Thursday, November 25, 2010

Reflections on Thanksgiving Dinner

I can’t believe this wonderful month has almost come to an end! When I reflect back on all the late Novembers in my life, I’m confronted with the vicissitudes of the human condition: the joy of living, the pangs of regret, the comfort of companionship, the fear of failure, the exhilaration of romance—you name it. In more recent years I recall a bloated belly stuffed with the Mother of All Meals and having to slip into those larger pair of trousers I had discarded in the basement during more joyous days of moderation and self-restraint.

My wife, bless her heart, keeps the seasonal baked goods coming.  While most people have begun to put the Thanksgiving feasting behind them, I saunter back into the kitchen with a wandering eye for yet another slice of pumpkin pie at the top and bottom of each hour—not to mention the segments of time in between. In my defense, I’m not alone. A day or two after Thanksgiving proper, the whole family’s still going at it with the leftovers. Behind closed doors, we all put on our feedbags, just as we had the day before, always careful to tie them loosely enough in case a neighbor stops over for a chit-chat.  Should a visitor have the audacity to knock on our door and interrupt our gorging, we then take off the bags quickly (and temporarily) to give the allusion that we’re a normal family with at least a semblance of decorum at the dining table. We even place eating utensils next to our plates to make the ruse that much more convincing.

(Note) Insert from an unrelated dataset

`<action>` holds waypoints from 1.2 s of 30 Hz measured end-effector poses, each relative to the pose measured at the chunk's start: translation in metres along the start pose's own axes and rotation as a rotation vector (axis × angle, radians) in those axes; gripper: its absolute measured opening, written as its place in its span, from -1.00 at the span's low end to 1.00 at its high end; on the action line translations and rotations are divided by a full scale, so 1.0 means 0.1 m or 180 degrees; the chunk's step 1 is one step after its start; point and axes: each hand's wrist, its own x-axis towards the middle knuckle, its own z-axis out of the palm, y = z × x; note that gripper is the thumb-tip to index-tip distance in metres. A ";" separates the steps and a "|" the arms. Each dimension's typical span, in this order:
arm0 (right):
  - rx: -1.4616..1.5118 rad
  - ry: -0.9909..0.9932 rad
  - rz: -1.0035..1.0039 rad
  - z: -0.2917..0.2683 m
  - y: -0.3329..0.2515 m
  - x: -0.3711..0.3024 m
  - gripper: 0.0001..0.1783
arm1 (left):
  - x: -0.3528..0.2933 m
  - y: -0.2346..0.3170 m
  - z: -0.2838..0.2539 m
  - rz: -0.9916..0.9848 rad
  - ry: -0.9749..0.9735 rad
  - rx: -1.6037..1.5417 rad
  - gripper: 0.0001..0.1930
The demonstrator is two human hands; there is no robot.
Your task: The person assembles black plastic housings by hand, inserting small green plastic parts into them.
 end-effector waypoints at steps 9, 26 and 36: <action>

Once we get rid of the intruder, we continue to let the gastronomical barges flow into our alimentary canals.

I've mentioned in past blog entries that my studies and trip to Istanbul turned me into a Turcophile.  Truth is, I'm much more a Turkeyfile, because daddy likes to file that bird right down the "cabinet" of his gullet.  Keep the apple and pumpkin pies coming, I say!  A regular subscriber to the "more is more" philosophy of life, I seriously considered undergoing an operation that would extend my piehole so that I could throw not slices, but entire pies, down the hatch.  (The exit hole seems to augment of its own accord in time.)  My insurance wouldn't cover the expenses for such a surgery, however.  To be clear, though, Thanksgiving isn't about the food.  It's about gratitude for the blessings we've received.  In the spirit of Thanksgiving, then, I'd like to express my gratitude first and foremost for that turkey and gravy, plus biscuits with butter and scrumptious pies.  Yum!